Housing secretary Sajid Javid has confirmed that the government supports the creation of a new generation of town houses in cities in an attempt to ease pressure on ‘valuable’ open spaces and to help growing families.

The changes are expected to make it easier to build upwards on existing blocks of flats and houses, as well as shops and offices.

Javid said: “The answer to building new homes isn’t always an empty plot, or developing on a derelict site.

“We need to be more creative and make more effective use of the space we already have available.

“That’s why we are looking to strengthen planning rules to encourage developers to be more innovative and look at opportunities to build upwards where possible when delivering the homes the country needs.”

An additional two levels could be added to a property, providing it was in keeping with roofline of other buildings in the area.

The government said the measure will help councils protect “valuable open space” in inner-city areas, maintain the character of residential areas, safeguard people’s privacy and stop unwanted garden grabbing. Any changes must be in keeping with character of the local area.

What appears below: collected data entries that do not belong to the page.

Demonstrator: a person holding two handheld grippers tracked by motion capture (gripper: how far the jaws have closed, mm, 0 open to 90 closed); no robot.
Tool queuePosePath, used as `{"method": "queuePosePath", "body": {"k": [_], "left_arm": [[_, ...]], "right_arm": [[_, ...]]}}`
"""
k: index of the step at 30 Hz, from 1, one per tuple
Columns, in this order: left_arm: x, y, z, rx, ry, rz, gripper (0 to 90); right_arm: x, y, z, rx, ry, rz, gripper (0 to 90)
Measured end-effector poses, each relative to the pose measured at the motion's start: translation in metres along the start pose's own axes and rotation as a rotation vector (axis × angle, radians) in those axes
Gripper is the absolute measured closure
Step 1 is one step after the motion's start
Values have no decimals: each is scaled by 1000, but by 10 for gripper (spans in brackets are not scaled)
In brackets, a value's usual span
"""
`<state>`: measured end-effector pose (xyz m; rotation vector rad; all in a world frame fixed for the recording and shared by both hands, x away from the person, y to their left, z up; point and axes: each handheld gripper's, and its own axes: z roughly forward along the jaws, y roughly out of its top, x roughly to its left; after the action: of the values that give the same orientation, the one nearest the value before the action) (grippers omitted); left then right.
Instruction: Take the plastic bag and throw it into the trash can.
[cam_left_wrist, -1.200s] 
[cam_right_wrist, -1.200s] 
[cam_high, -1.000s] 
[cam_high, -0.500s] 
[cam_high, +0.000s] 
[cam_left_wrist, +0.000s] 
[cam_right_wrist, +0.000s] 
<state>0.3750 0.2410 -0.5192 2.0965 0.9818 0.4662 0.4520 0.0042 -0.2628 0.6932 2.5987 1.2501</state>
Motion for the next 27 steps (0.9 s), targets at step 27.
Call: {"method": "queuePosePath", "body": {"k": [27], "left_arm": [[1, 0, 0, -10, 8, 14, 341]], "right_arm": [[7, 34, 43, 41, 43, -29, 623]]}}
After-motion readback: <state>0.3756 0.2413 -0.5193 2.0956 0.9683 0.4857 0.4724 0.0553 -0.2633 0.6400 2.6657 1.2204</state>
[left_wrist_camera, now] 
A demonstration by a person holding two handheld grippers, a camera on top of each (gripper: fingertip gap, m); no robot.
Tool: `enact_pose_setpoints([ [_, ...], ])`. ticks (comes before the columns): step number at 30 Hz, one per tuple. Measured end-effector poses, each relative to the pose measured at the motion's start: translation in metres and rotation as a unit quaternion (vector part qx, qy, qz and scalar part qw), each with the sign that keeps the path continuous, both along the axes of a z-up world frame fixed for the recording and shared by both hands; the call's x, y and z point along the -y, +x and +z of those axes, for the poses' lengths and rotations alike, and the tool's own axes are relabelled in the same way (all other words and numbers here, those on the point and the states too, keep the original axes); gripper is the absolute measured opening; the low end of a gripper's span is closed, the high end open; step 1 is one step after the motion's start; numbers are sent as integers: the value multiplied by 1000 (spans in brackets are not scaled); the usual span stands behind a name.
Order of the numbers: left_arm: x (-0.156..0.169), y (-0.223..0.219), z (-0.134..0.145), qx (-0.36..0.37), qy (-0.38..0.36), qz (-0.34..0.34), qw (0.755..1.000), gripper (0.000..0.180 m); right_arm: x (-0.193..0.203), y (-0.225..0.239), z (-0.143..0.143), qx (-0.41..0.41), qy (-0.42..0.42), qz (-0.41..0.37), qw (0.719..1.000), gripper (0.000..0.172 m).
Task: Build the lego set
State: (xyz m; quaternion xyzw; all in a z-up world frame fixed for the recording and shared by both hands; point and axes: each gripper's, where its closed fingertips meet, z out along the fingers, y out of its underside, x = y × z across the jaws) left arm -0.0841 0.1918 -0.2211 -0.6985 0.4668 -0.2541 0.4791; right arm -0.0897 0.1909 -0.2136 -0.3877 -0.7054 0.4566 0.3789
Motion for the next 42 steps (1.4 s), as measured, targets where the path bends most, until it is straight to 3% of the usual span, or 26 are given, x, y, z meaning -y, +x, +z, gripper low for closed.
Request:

This policy will be included in the revised draft of the National Planning Policy Framework, which is expected soon.

Melanie Leech, chief executive at the British Property Federation, said: “If we're going to successfully address the UK’s housing supply-demand imbalance, it's critical that we find bold new ideas. Making it easier to add floors to a property, so that an under-used house, becomes several flats, is a good example of an initiative which should encourage local authorities to think creatively about solutions in their area.

“Communities, however, will only accept development at greater density if local services and infrastructure can adequately support the growing population of a particular area. Inadequate planning or funding of school places, healthcare or leisure facilities will inevitably create animosity towards proposed development.”